Dow Jones Industrial average futures lost 100 points, or 0.3%. S&P 500 futures lost 0.5%. Nasdaq 100 futures shed 0.8%.
Shares of GameStop doubled in premarket trading after Robinhood said it would allow limited buying of the brick-and-mortar gaming retailer’s stock and other heavily shorted names. Amid the market frenzy and increased demand for liquidity, Robinhood has raised more than $1 billion from its existing investors in addition to tapping bank credit lines, New York Times reported.
Investors are concerned that if GameStop continues to rise, it may force bigger losses at hedge funds, which in turn could cause ripples in the market as these funds are forced to sell other securities to raise cash. At the same time, there’s concern that the GameStop mania is a sign of a larger bubble in the market and that its unraveling could also cause turbulence and hit retail investors hard. Several e-brokers on Thursday took steps to curb the deliberate buying of highly speculative names.

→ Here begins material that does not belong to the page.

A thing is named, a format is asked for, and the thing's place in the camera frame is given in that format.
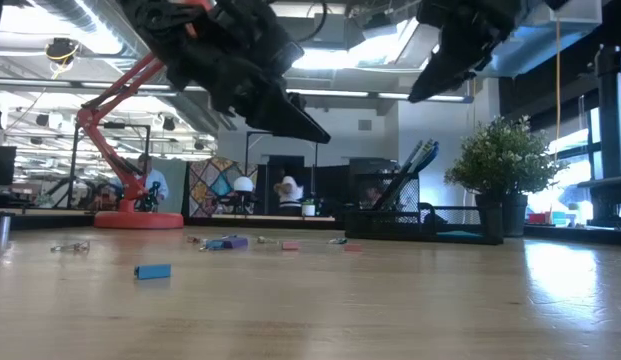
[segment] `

“Between Washington calling for hearings and reports Robinhood was forced to not only draw down on its credit lines but also raise $1B from existing investors, the entire situation continues to erode market confidence,” Adam Crisafulli, founder of Vital Knowledge, said in a note Friday.
It’s been a volatile week on Wall Street. The Dow lost more than 600 points on Wednesday, suffering its worst sell-off in three months. Then the blue-chip benchmark rebounded by 300 points on Thursday amid a broad market rally. All three major averages have lost at least 1% this week.

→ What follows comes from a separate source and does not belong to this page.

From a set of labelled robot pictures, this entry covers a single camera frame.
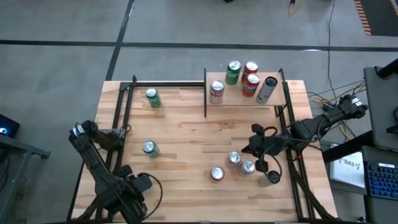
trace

The market also experienced the highest trading volume in years as the mania heated up. On Wednesday, total market volume hit more than 23.7 billion shares, surpassing the level during the height of the financial crisis in 2008. Thursday also saw extremely heavy trading with more than 19 billion shares changing hands.
“From a regulatory perspective, we’ve seen a phenomena of let’s call it retail investors flocking into new trading mechanisms,” Hercules Investments’ James McDonald said on CNBC’s “Fast Money.” “We saw this during the Dotcom run up and it resulted in the institution of practices that were restricted on day trade rules. There’s going to be limits on to what extent instructions or recommendations can be made, those rules will be applied and then the brokers will follow.”

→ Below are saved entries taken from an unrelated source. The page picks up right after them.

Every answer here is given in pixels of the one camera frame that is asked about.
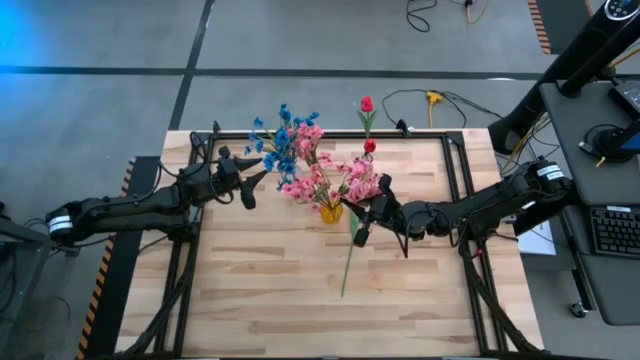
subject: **red flower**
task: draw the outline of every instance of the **red flower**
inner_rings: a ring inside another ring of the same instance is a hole
[[[373,139],[367,139],[367,141],[364,142],[364,151],[367,153],[376,151],[376,141]]]
[[[371,100],[371,96],[365,96],[360,101],[360,110],[362,112],[371,112],[373,111],[373,100]]]

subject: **white paper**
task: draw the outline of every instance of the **white paper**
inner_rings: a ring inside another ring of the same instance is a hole
[[[548,221],[518,236],[518,249],[523,254],[555,255],[556,248],[553,242],[545,240],[542,236],[553,240]]]

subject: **wooden tabletop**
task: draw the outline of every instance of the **wooden tabletop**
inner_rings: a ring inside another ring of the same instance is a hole
[[[486,129],[462,131],[475,188],[499,181]],[[167,134],[162,161],[170,170],[187,163],[188,135]],[[226,145],[242,156],[246,143],[219,141],[216,147]],[[334,160],[349,161],[362,154],[362,144],[326,140],[320,146]],[[392,176],[401,202],[451,199],[439,141],[377,144],[375,169]],[[455,150],[453,157],[464,196]],[[256,166],[247,175],[262,169]],[[341,297],[351,240],[348,212],[338,224],[326,225],[307,206],[285,199],[276,190],[278,178],[269,174],[261,182],[254,210],[245,210],[239,199],[226,206],[215,201],[206,205],[184,356],[478,354],[462,260],[448,238],[429,236],[411,243],[409,259],[404,259],[393,233],[373,229],[366,247],[354,249]],[[161,186],[172,182],[163,176]],[[513,235],[511,226],[499,231]],[[142,245],[161,235],[145,233]],[[529,341],[542,347],[517,243],[493,238],[487,246],[501,305]],[[118,350],[135,341],[160,307],[170,252],[165,241],[138,257]],[[486,308],[484,315],[490,343],[495,343]],[[176,317],[170,321],[168,344]]]

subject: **keyboard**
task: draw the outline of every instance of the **keyboard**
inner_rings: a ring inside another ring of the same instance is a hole
[[[640,259],[640,212],[591,208],[595,253]]]

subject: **metal pole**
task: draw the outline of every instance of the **metal pole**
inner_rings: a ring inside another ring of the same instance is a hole
[[[495,151],[502,154],[511,154],[513,149],[507,148],[506,144],[509,134],[515,132],[522,138],[540,119],[540,116],[545,111],[542,96],[538,91],[538,87],[541,84],[568,79],[582,64],[594,56],[613,34],[617,33],[629,22],[628,19],[616,20],[611,17],[607,9],[610,2],[611,0],[608,0],[600,7],[600,10],[593,15],[569,45],[569,48],[549,66],[516,108],[505,118],[489,126],[491,142]]]
[[[604,48],[562,84],[560,92],[567,96],[578,93],[594,74],[607,67],[620,53],[638,40],[638,36],[640,36],[640,16],[636,15]]]

Strong corporate earnings continued to roll in after the bell on Thursday. Payments giant Visa, Mondelez, Western Digital and Skyworks Solutions all rose in extended trading after reporting better-than-expected profits and sales for their quarterly results.
Caterpillar, Chevron, Eli Lilly and Honeywell report earnings before the bell on Friday.
On the vaccine front, biotech firm Novavax said Thursday that its coronavirus vaccine was more than 89% effective in protecting against Covid-19 in its phase three clinical trial conducted in the United Kingdom.